Can you recommend a good, *free* profiler for Windows? Something like gprof under unix?
zvrba
CodeAnalyst is free if you have an AMD machine. If you have intel, you can still use it but only for TBS (time-based sampling).
@zvrba: Please take a look at this: http://stackoverflow.com/questions/1777556/alternatives-to-gprof/1779343#1779343
Mike Dunlavey
+1  A: 

I would suppose that anyone competent enough to answer all your questions is gong to be far too busy to answer all your questions. In practice it is probably more effective to ask a single, well-defined questions. That way you may hope to get well-defined answers which you can collect and be on your way to wisdom.

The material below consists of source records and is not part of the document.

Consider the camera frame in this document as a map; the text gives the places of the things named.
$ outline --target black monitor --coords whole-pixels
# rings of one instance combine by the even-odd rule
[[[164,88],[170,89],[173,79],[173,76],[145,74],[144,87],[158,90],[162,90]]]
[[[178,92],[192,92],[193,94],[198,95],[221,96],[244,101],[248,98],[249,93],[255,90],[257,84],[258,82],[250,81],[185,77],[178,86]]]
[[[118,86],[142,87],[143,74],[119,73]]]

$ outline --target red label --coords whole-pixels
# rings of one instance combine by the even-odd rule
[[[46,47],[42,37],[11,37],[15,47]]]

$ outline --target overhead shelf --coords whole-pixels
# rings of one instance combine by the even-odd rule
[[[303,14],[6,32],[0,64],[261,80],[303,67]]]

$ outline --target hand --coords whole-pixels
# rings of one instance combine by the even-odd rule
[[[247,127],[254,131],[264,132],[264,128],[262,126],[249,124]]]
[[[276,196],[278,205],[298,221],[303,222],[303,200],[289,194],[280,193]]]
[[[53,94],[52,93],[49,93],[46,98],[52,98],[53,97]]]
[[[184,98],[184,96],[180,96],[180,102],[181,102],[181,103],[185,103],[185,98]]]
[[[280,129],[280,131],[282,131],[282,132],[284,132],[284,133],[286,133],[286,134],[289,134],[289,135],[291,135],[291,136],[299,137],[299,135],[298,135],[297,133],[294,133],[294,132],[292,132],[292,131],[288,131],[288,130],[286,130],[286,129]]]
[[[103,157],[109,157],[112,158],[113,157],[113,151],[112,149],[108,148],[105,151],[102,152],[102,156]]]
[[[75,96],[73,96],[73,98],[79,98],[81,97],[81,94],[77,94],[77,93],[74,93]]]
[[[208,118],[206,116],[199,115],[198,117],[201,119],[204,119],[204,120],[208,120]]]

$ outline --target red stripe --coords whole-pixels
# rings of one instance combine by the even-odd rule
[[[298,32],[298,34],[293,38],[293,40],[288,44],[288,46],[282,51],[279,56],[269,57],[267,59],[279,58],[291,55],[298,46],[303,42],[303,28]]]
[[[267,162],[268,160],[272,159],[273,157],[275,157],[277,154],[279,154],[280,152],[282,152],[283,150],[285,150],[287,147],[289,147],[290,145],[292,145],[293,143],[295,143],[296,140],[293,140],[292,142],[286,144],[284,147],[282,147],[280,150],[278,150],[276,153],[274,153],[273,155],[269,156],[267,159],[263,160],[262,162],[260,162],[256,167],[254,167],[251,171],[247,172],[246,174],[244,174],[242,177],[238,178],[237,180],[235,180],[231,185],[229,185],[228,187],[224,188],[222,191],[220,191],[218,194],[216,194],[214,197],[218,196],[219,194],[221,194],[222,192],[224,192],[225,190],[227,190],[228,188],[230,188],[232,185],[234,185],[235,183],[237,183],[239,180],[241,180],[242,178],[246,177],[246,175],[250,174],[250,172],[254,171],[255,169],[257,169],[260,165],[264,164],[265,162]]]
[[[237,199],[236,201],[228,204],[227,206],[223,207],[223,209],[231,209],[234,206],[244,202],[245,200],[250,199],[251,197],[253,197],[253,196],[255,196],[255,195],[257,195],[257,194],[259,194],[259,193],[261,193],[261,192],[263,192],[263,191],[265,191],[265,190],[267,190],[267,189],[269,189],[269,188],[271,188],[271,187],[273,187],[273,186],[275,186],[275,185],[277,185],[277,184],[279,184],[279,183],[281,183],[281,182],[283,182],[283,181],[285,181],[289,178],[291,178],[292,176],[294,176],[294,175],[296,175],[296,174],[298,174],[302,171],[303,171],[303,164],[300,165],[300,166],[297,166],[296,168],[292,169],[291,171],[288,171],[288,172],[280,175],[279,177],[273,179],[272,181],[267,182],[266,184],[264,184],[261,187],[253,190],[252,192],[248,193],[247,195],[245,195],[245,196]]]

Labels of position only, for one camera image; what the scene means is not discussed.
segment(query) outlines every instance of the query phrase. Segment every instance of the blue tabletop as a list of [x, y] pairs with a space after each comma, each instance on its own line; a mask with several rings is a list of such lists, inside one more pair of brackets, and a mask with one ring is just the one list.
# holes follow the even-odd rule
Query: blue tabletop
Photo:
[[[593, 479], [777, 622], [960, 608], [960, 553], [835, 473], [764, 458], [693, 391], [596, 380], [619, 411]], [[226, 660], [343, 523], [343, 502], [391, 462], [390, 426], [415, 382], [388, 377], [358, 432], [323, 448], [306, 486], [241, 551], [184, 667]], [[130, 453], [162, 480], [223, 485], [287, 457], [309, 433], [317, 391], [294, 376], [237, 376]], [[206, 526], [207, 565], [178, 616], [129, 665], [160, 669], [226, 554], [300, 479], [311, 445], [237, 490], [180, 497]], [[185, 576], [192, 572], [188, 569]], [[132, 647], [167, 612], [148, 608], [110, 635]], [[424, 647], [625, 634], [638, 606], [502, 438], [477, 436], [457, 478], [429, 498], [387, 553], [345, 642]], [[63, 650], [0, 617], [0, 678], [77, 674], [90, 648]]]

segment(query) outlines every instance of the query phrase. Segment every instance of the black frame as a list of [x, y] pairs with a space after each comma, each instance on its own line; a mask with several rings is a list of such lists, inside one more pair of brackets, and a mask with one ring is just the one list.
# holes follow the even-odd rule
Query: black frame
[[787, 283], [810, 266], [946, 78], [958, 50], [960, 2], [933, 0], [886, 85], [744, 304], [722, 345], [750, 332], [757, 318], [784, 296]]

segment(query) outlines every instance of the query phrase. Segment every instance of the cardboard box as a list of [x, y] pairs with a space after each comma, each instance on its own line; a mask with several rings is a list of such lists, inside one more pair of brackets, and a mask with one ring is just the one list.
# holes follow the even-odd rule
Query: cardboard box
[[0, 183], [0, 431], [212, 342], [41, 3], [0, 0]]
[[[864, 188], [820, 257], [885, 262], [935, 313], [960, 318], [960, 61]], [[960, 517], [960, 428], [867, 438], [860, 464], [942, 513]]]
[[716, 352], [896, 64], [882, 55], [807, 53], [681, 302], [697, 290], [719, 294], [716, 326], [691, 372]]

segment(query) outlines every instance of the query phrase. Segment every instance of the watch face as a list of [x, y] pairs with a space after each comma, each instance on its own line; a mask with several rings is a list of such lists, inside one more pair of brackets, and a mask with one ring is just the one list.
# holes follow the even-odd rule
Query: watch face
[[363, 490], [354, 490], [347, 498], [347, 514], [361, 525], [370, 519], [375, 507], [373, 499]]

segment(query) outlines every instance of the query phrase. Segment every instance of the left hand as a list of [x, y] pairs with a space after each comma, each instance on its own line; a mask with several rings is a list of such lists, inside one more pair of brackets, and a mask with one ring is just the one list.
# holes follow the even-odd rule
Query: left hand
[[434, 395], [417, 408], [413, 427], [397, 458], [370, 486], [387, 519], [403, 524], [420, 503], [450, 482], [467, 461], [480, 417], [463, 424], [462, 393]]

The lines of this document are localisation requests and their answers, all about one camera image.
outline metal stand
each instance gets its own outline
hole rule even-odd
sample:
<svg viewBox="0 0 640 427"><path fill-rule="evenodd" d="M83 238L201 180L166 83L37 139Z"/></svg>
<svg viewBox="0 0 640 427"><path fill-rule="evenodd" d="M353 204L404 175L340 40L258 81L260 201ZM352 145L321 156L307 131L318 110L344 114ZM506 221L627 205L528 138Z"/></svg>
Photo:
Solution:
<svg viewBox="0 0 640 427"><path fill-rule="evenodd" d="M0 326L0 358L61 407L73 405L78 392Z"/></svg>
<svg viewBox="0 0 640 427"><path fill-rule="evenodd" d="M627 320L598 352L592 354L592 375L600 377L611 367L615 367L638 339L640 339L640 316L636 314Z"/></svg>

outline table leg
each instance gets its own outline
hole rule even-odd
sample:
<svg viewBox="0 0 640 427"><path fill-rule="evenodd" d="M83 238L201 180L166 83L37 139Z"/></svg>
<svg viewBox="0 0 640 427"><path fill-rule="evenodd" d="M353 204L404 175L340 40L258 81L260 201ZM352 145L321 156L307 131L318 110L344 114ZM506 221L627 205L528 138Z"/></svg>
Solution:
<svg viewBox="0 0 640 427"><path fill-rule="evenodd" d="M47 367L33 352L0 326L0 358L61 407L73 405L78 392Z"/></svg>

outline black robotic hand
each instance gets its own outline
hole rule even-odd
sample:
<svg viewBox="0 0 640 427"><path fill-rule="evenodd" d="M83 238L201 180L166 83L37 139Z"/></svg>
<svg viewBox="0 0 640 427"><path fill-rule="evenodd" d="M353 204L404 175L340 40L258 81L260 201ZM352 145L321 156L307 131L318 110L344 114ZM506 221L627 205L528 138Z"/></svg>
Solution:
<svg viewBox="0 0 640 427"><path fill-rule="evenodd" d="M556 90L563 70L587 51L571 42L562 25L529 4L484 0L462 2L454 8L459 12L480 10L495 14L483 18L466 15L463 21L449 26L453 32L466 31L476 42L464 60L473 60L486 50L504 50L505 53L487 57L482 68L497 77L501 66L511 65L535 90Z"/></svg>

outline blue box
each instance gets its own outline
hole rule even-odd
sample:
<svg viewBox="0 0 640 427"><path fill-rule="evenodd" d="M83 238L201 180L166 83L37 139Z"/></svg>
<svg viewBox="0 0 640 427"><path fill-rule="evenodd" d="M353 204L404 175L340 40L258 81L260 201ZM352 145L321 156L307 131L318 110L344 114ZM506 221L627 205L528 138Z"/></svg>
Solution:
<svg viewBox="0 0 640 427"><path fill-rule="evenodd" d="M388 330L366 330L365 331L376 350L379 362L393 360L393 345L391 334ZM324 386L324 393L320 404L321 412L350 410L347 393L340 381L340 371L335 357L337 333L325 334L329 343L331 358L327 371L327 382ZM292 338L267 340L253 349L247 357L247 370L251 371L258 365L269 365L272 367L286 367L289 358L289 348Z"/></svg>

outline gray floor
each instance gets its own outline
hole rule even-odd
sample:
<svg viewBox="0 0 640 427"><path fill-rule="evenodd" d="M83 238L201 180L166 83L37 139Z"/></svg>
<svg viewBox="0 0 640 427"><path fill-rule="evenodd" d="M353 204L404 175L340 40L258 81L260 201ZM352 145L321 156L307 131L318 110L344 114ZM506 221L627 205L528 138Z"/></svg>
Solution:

So, anyway, perhaps I can answer your question about which clock to use on Windows.

clock() is not considered a high precision clock. If you look at the value of CLOCKS_PER_SEC you will see it has a resolution of 1 millisecond. This is only adequate if you are timing very long routines, or a loop with 10000's of iterations. As you point out, if you try and repeat a simple method 10000's of times in order to get a time that can be measured with clock() the compiler is liable to step in and optimize the whole thing away.

So, really, the only clock to use is QueryPerformanceCounter()

ravenspoint
+2  A: 

Obviously we would like to measure the cpu time of our code and not the real time, but as far as I understand, these functions don't give that functionality, so other processes on the system would interfere with measurements.

I do two things, to ensure that wall-clock time and CPU time are approximately the same thing:

  • Test for a significant length of time, i.e. several seconds (e.g. by testing a loop of however many thousands of iterations)

  • Test when the machine is more or less relatively idle except for whatever I'm testing.

Alternatively if you want to measure only/more exactly the CPU time per thread, that's available as a performance counter (see e.g. perfmon.exe).

What can we know for certain without debugging, dissassembling and profiling tools?

Nearly nothing (except that I/O tends to be relatively slow).

ChrisW
perfmon, yes thanks for reminding me. I knew it existed, and it is pretty convenient, but do you know if there are system calls we can use to get this information inside our program?
ufotds
@ufotds - When I did it, long ago, I used hairy calls to read the hidden "performance" section of the registry (the calls were easy, but parsing the binary data which they returned was not). Nowadays it might, I don't know, be abstracted by the "WMI" API.
ChrisW
+2  A: 

To answer you main question, it "reverse" algorithm just swaps elements from the array and not operating on the elements of the array.

tojas
+2  A: 

Is it safe to say you're asking two questions?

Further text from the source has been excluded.